◆ Dataset items
■ ■ ■
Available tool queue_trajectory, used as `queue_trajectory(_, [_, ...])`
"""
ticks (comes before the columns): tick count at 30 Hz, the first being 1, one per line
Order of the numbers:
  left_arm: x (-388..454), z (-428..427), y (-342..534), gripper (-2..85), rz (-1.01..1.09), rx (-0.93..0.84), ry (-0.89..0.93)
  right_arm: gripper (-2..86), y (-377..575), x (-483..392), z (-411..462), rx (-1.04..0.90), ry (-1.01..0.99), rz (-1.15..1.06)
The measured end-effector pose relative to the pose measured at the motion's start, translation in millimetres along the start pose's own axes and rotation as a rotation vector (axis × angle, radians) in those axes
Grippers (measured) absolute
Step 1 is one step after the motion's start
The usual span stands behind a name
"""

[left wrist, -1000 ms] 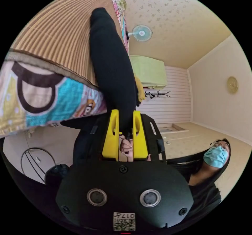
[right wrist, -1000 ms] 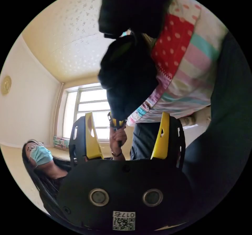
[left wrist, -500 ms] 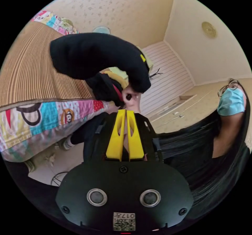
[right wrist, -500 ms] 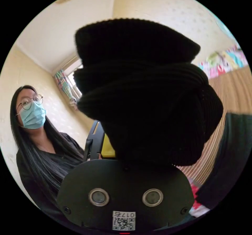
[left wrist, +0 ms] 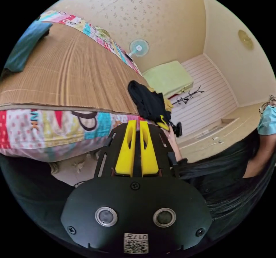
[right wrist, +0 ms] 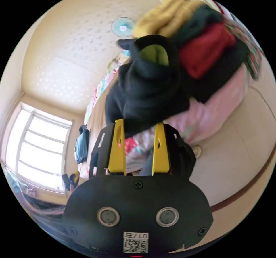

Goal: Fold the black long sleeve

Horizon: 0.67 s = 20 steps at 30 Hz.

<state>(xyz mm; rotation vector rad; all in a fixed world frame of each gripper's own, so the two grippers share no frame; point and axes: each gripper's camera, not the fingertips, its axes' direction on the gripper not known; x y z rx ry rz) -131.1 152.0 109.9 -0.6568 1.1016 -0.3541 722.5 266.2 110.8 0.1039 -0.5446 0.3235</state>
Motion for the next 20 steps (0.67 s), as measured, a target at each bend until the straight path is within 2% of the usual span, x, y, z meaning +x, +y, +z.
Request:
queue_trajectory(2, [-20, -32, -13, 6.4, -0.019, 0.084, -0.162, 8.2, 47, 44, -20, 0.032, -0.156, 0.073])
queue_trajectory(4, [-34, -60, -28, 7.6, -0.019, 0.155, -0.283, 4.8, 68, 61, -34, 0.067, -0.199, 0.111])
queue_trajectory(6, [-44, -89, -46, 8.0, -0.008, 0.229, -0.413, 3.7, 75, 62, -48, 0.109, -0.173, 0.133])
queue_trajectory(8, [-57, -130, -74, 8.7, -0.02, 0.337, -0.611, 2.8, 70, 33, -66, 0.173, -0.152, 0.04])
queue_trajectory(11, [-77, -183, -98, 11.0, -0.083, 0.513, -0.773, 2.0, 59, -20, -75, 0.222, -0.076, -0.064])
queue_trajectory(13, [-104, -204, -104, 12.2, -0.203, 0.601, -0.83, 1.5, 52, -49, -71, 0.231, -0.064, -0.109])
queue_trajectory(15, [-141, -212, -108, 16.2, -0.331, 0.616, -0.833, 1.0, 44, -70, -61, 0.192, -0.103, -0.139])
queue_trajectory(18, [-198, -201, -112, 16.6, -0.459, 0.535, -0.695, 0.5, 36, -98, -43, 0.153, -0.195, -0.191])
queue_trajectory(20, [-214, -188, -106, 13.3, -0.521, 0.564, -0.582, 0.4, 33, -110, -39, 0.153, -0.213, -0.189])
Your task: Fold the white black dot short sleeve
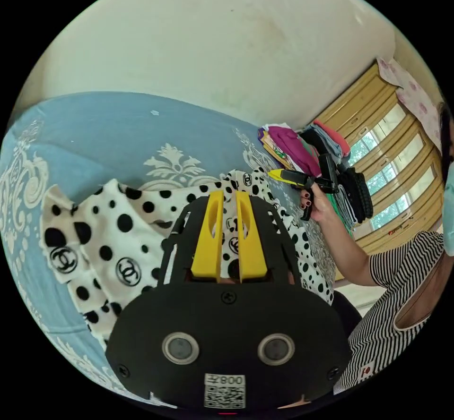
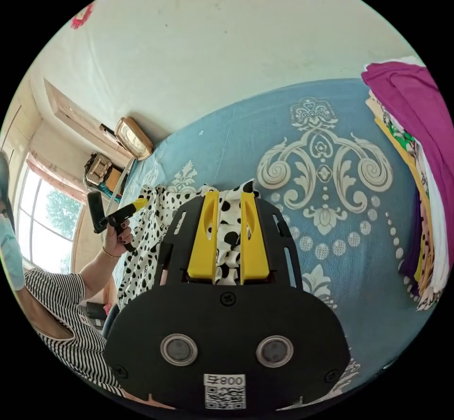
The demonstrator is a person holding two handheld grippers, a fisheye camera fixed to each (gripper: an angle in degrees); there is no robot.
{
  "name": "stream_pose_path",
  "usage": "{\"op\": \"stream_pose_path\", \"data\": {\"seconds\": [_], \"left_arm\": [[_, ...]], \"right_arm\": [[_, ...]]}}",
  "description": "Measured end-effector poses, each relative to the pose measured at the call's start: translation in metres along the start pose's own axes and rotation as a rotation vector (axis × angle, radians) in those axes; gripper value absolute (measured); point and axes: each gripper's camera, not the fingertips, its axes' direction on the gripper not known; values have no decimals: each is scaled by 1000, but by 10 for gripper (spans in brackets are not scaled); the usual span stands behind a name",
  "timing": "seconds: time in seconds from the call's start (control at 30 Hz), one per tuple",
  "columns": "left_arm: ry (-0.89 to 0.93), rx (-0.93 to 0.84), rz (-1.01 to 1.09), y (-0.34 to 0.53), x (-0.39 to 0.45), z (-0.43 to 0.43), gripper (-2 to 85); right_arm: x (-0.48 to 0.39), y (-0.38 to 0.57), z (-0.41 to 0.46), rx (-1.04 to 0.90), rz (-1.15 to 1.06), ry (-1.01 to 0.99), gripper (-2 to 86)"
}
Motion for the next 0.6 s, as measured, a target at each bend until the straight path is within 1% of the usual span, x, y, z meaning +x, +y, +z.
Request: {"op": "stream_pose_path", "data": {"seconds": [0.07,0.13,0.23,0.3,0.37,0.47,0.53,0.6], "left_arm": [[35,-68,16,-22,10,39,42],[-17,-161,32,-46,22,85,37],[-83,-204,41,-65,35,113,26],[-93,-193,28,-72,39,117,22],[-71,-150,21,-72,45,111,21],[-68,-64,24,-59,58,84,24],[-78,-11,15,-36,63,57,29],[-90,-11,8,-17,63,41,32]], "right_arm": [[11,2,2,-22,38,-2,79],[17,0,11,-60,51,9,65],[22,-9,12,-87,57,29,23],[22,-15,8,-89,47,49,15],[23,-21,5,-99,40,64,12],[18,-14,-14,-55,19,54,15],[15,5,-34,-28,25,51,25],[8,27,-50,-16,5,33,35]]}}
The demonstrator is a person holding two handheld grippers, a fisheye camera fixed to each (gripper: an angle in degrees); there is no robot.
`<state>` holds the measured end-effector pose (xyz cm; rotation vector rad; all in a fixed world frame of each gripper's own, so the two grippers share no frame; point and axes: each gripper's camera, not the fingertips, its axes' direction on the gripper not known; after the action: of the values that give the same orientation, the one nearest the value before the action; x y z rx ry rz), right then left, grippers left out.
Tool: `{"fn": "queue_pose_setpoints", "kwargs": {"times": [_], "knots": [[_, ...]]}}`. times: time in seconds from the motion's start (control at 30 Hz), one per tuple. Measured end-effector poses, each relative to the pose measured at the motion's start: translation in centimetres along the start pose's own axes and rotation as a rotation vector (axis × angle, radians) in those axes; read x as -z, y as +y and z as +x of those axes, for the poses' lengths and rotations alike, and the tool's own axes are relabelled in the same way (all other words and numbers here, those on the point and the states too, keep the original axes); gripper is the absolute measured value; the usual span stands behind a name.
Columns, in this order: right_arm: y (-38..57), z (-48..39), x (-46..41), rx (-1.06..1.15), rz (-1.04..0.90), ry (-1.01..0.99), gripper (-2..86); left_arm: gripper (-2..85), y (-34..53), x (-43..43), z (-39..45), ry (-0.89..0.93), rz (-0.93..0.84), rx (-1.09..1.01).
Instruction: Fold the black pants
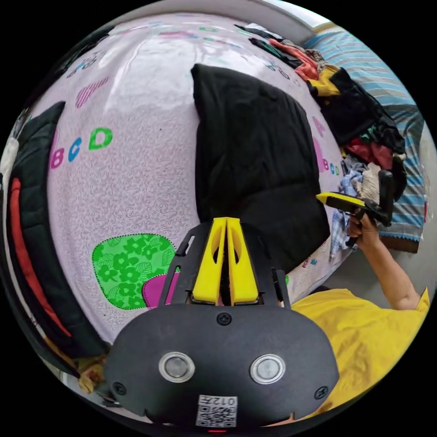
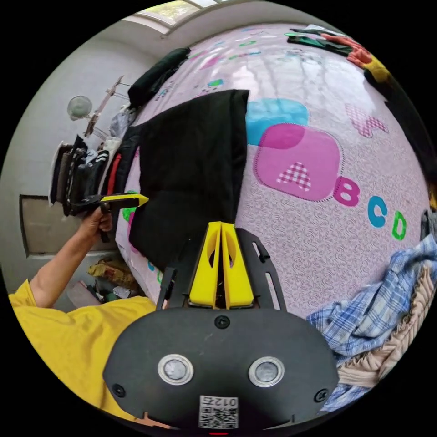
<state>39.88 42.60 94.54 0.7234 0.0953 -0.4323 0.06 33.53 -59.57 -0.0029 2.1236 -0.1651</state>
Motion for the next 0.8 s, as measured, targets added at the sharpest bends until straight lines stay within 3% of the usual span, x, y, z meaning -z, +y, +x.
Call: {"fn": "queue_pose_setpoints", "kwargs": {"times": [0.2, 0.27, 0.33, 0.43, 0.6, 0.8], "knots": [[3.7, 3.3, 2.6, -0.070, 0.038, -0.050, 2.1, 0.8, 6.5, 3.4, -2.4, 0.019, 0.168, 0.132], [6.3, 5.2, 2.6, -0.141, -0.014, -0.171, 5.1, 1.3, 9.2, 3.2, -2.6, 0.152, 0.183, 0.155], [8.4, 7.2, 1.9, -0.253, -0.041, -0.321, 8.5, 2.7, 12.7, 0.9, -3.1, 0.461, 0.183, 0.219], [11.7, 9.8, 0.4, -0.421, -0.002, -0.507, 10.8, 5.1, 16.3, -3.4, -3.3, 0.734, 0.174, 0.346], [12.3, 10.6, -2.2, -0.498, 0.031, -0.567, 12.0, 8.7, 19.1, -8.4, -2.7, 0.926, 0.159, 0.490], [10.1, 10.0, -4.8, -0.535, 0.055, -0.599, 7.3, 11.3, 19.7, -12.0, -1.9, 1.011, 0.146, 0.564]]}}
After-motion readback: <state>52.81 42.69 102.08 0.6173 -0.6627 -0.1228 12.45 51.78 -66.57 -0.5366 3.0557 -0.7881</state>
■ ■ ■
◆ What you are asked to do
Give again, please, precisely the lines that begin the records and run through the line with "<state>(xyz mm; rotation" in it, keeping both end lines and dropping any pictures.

◆ Your solution
Available tool queue_trajectory, used as `queue_trajectory(_, [_, ...])`
"""
ticks (comes before the columns): tick count at 30 Hz, the first being 1, one per line
Order of the numbers:
  left_arm: x (-388..454), z (-428..427), y (-342..534), gripper (-2..85), rz (-1.01..1.09), rx (-0.93..0.84), ry (-0.89..0.93)
  right_arm: gripper (-2..86), y (-377..575), x (-483..392), z (-411..462), rx (-1.04..0.90), ry (-1.01..0.99), rz (-1.15..1.06)
The measured end-effector pose relative to the pose measured at the motion's start, translation in millimetres along the start pose's own axes and rotation as a rotation vector (axis × angle, radians) in those axes
Grippers (measured) absolute
Step 1 is one step after the motion's start
The usual span stands behind a name
"""

[left wrist, -1000 ms] 
[right wrist, -1000 ms] 
[left wrist, -500 ms] 
[right wrist, -500 ms] 
[left wrist, +0 ms] 
[right wrist, +0 ms] 

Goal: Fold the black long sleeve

Horizon: 0.67 s = 20 steps at 30 Hz.

<state>(xyz mm; rotation vector rad; all in a fixed world frame of each gripper's own, so the two grippers share no frame; point and axes: each gripper's camera, not the fingertips, its axes' direction on the gripper not known; x y z rx ry rz) -131.1 152.0 109.9 -0.6568 1.1016 -0.3541 722.5 266.2 110.8 0.1039 -0.5446 0.3235</state>

There is nothing else to add to the answer.